Work required.
In the data below, find every line with the string "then" and pull it out.

[Stored data]
——

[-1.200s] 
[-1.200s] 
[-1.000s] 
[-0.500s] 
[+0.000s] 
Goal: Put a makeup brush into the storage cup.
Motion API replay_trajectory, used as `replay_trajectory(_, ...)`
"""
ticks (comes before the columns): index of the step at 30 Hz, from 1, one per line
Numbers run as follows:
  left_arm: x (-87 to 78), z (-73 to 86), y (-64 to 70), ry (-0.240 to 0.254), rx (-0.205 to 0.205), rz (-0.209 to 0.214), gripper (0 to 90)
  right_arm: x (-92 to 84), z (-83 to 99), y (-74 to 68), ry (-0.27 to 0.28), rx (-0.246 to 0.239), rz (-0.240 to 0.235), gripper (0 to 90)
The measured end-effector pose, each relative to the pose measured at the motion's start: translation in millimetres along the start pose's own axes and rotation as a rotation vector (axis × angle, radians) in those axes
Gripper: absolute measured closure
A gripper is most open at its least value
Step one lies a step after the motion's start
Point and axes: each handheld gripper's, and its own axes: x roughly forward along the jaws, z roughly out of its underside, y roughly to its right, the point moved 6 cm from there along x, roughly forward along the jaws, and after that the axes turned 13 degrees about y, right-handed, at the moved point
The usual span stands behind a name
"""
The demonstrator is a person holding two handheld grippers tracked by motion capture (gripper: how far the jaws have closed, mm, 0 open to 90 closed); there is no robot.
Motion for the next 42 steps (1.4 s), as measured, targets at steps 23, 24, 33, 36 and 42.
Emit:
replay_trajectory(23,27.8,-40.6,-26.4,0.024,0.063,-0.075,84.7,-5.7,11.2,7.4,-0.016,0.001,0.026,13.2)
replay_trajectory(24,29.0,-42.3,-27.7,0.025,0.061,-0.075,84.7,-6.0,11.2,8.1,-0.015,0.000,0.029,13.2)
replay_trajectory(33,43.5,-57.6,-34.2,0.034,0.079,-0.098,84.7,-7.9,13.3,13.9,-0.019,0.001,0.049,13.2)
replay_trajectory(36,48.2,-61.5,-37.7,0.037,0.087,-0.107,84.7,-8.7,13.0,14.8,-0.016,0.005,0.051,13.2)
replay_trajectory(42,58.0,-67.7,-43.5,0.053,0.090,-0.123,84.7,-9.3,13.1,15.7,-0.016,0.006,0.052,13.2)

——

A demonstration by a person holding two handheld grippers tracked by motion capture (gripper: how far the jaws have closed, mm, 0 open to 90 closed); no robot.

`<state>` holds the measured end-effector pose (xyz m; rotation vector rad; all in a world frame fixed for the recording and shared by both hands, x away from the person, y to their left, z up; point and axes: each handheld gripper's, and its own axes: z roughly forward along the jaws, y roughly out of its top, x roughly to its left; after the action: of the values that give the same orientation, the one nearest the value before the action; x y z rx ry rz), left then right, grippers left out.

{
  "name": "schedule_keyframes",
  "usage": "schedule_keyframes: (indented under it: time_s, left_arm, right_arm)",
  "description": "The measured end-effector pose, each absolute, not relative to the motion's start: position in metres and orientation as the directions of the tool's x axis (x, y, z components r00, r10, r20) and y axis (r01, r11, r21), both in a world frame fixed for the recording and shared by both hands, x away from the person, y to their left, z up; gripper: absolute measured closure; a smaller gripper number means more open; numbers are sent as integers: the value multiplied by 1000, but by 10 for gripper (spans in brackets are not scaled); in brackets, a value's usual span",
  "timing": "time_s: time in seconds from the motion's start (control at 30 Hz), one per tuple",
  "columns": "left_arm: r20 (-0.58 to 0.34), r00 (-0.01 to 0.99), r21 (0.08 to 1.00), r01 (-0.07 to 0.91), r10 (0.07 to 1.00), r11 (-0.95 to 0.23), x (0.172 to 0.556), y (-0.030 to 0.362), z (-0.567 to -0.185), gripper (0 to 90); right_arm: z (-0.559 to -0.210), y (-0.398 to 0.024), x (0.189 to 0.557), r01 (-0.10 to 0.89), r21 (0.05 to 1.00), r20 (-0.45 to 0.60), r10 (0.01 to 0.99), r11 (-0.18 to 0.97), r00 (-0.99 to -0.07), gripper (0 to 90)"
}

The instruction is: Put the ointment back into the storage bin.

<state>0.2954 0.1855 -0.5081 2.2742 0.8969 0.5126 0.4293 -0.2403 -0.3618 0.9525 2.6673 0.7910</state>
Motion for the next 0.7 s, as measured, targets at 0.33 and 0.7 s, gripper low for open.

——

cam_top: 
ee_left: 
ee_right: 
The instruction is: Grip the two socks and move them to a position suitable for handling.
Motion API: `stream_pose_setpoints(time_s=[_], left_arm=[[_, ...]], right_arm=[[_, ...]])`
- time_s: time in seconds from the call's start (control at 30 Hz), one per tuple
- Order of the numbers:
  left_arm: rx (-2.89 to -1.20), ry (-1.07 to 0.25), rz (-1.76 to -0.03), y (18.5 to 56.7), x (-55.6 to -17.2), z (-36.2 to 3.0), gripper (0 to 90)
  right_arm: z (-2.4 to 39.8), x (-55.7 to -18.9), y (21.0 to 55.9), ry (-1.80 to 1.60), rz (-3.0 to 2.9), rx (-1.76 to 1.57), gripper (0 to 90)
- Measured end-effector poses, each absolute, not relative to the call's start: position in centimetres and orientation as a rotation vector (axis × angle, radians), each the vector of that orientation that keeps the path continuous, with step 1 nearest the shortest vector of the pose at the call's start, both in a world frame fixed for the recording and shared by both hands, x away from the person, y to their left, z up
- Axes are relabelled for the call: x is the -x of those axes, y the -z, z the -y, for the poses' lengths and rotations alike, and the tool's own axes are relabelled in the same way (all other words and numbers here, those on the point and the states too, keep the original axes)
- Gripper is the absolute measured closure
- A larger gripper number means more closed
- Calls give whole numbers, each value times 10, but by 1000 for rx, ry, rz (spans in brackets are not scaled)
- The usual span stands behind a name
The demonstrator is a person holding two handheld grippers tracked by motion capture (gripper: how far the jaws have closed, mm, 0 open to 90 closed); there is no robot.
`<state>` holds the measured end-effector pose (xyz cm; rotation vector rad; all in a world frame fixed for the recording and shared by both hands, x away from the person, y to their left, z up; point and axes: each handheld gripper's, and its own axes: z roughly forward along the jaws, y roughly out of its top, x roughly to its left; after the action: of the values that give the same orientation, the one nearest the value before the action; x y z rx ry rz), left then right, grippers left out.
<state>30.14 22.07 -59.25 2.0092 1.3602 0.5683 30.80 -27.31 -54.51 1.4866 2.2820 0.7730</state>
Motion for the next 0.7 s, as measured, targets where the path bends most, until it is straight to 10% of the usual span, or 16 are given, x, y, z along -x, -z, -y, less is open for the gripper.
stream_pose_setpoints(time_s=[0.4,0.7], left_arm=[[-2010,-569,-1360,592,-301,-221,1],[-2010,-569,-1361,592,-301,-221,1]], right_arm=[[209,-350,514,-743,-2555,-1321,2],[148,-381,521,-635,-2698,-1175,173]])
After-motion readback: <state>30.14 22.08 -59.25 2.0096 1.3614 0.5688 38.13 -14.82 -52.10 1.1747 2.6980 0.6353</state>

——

Written answer.
`<state>` holds the measured end-effector pose (xyz m; rotation vector rad; all in a world frame fixed for the recording and shared by both hands, x away from the person, y to their left, z up; point and axes: each handheld gripper's, and its own axes: z roughly forward along the jaws, y roughly out of its top, x roughly to its left; after the action: of the values that give the same orientation, the one nearest the value before the action; x y z rx ry rz), left then right, grippers left out.
`<state>` holds the measured end-effector pose (xyz cm; rotation vector rad; all in a world frame fixed for the recording and shared by both hands, x away from the person, y to their left, z up; point and axes: each handheld gripper's, and its own axes: z roughly forward along the jaws, y roughly out of its top, x roughly to its left; after the action: of the values that give the same orientation, the one nearest the value before the action; x y z rx ry rz), left then right, grippers left out.

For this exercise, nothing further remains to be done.